## Material for this task
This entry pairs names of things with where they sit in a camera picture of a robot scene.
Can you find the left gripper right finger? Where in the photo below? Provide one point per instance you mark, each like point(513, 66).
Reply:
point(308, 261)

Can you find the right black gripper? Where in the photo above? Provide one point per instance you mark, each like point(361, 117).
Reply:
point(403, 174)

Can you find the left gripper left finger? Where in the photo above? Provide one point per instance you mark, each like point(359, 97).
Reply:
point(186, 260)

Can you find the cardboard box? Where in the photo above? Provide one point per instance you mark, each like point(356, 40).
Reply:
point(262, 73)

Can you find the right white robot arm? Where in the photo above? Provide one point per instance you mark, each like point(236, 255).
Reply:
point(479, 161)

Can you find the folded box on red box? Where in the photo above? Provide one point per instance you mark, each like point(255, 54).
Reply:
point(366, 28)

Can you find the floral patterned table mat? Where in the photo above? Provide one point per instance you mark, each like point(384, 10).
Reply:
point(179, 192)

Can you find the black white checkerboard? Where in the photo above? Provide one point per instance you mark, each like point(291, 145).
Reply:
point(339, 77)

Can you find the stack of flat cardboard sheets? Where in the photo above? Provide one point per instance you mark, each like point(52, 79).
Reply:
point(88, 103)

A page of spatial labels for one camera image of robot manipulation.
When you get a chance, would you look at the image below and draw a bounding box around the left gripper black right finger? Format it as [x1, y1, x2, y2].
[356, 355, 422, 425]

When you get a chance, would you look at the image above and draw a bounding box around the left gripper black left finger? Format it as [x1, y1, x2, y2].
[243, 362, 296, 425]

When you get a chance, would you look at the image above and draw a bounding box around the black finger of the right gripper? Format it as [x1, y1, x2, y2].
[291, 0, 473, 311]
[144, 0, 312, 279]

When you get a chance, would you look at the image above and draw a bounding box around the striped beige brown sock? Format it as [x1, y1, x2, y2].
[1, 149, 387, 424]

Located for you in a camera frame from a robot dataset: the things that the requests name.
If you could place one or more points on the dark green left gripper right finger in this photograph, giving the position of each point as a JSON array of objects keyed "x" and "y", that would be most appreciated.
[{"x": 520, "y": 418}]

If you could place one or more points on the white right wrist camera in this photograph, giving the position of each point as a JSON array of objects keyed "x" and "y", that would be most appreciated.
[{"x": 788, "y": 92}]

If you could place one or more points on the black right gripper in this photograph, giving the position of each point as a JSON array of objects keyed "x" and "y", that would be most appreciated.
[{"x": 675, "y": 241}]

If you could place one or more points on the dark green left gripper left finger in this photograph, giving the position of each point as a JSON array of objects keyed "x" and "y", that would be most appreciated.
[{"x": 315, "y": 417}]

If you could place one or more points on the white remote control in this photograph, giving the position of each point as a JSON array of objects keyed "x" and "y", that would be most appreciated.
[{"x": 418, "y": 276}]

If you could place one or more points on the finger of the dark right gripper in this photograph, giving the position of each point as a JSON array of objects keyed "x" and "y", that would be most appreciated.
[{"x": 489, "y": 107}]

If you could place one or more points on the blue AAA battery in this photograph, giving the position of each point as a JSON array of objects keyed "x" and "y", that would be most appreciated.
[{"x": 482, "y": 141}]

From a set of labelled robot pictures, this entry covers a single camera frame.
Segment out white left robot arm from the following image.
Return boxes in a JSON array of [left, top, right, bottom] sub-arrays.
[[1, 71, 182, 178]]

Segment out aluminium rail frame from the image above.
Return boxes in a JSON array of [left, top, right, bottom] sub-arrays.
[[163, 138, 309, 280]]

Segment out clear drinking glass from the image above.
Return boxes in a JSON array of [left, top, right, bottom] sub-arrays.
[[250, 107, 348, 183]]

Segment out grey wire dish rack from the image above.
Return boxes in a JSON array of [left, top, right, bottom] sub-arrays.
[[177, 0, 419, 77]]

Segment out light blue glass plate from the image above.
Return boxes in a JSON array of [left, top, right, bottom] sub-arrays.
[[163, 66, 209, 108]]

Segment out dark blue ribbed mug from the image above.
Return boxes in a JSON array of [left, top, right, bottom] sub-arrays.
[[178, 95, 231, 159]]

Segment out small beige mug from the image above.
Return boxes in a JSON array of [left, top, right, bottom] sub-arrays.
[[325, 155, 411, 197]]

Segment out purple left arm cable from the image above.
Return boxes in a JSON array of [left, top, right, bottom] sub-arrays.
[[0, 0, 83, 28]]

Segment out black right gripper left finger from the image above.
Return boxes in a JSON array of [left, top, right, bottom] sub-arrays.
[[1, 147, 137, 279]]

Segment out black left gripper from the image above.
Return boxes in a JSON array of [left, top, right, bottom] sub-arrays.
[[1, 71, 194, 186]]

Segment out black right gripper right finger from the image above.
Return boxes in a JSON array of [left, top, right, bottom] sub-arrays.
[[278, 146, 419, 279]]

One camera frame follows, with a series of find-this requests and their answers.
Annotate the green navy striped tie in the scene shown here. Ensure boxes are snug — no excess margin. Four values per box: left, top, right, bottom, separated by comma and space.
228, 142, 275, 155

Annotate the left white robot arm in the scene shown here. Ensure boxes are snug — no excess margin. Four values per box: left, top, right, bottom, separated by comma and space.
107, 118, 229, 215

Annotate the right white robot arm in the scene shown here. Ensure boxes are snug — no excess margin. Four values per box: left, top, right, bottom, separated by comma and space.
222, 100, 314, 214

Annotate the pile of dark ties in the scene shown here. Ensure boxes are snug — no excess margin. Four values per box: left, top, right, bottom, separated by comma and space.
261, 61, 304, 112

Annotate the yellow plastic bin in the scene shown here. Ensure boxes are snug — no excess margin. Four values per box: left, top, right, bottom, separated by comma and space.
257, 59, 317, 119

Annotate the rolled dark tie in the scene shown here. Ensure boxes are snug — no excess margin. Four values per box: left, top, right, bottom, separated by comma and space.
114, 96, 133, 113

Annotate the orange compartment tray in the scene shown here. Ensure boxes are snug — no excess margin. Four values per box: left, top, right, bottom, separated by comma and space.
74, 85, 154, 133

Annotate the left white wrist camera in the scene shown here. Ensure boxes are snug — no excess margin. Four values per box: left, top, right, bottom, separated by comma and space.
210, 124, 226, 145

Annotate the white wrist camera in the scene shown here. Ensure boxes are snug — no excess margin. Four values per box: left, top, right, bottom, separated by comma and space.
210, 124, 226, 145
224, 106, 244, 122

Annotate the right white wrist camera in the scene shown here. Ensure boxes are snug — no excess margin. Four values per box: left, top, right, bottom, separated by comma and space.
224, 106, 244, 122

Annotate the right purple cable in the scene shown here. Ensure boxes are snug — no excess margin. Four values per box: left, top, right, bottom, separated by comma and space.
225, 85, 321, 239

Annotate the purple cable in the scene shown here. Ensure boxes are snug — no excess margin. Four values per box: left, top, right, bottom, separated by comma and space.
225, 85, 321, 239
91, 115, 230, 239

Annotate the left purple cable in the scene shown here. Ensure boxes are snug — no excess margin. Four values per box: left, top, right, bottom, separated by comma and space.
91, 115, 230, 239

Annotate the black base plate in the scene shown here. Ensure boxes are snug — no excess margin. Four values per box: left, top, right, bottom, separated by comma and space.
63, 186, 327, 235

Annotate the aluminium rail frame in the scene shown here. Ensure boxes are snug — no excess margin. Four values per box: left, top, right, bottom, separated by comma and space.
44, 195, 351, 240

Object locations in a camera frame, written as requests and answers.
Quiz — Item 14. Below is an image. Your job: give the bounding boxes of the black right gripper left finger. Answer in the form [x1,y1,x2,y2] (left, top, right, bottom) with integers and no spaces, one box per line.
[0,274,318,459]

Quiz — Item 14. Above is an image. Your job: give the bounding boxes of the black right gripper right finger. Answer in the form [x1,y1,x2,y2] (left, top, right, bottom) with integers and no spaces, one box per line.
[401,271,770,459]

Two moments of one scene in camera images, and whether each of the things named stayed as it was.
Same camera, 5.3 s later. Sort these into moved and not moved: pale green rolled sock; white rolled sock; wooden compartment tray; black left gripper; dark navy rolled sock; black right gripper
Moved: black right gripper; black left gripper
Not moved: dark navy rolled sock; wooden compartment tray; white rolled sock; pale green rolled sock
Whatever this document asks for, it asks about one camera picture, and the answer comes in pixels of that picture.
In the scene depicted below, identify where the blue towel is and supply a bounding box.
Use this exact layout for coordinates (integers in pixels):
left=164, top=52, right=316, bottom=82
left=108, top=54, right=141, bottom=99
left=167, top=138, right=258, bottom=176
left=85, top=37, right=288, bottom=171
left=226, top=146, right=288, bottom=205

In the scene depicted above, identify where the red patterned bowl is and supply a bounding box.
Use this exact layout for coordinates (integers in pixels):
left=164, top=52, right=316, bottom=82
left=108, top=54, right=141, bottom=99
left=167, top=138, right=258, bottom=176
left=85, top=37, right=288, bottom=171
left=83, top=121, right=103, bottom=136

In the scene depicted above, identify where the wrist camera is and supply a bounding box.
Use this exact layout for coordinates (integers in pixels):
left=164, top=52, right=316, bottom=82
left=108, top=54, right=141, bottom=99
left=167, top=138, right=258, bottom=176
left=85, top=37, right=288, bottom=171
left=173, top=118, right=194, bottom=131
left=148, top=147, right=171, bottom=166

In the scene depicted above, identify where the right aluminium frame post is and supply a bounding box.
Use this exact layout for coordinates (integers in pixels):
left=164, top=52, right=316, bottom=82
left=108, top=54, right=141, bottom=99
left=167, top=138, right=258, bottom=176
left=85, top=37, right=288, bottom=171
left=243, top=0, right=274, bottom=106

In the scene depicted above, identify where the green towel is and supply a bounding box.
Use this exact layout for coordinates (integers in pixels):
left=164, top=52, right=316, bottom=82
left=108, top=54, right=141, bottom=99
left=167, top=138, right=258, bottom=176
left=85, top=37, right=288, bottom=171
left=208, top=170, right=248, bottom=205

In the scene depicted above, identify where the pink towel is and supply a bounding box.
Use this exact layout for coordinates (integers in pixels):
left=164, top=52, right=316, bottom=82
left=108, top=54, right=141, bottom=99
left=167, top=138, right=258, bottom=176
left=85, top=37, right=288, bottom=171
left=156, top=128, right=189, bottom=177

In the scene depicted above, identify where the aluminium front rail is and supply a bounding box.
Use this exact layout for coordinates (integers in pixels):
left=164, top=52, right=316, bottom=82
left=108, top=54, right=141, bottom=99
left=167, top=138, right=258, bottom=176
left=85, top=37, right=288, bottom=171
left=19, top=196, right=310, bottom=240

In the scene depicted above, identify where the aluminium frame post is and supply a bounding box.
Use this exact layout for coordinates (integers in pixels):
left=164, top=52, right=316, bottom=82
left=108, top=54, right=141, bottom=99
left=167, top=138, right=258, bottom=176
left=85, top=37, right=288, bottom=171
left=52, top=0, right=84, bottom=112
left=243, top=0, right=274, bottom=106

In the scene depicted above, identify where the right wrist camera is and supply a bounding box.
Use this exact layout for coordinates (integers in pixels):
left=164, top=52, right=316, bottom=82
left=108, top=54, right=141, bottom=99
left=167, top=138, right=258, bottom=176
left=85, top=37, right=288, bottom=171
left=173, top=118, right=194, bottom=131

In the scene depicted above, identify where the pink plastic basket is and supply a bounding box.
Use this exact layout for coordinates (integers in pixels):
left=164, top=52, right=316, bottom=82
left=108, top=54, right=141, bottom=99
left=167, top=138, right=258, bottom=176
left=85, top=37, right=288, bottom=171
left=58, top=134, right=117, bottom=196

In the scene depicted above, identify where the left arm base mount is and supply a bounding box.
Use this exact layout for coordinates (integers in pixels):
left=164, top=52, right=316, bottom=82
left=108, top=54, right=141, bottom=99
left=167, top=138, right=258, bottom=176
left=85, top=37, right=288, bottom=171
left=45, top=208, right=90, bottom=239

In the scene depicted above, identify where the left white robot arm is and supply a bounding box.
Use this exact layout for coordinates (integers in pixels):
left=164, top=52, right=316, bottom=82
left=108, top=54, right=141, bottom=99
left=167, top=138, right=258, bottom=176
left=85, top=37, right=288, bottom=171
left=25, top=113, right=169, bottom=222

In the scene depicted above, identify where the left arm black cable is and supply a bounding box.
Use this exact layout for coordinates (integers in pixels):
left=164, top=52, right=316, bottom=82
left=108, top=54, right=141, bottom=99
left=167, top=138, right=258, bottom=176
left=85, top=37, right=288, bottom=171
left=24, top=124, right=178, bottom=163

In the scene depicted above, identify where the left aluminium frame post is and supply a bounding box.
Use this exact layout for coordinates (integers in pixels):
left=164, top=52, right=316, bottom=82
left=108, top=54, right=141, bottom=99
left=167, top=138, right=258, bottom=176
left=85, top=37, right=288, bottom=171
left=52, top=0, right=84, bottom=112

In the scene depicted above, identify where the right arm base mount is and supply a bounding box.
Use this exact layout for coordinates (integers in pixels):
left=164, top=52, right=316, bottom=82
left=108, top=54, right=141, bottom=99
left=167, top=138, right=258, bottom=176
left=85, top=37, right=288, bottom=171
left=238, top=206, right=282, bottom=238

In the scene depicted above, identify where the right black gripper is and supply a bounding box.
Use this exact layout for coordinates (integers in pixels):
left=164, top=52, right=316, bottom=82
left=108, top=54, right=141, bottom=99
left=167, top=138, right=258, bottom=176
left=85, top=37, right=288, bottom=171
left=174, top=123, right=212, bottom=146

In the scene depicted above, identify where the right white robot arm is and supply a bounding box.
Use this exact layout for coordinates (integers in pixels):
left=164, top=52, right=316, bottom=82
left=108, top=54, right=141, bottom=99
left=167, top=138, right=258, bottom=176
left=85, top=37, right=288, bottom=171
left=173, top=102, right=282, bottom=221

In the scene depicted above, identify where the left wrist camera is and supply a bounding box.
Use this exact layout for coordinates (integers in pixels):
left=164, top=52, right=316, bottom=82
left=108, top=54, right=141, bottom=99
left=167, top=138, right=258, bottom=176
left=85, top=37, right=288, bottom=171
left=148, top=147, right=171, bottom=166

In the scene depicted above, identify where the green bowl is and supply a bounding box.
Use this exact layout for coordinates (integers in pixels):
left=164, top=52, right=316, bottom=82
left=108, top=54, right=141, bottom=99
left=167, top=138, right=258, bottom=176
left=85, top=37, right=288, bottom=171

## Exercise prompt
Your output must be one number: how many lines of the listing include "towel".

## Answer to this problem
3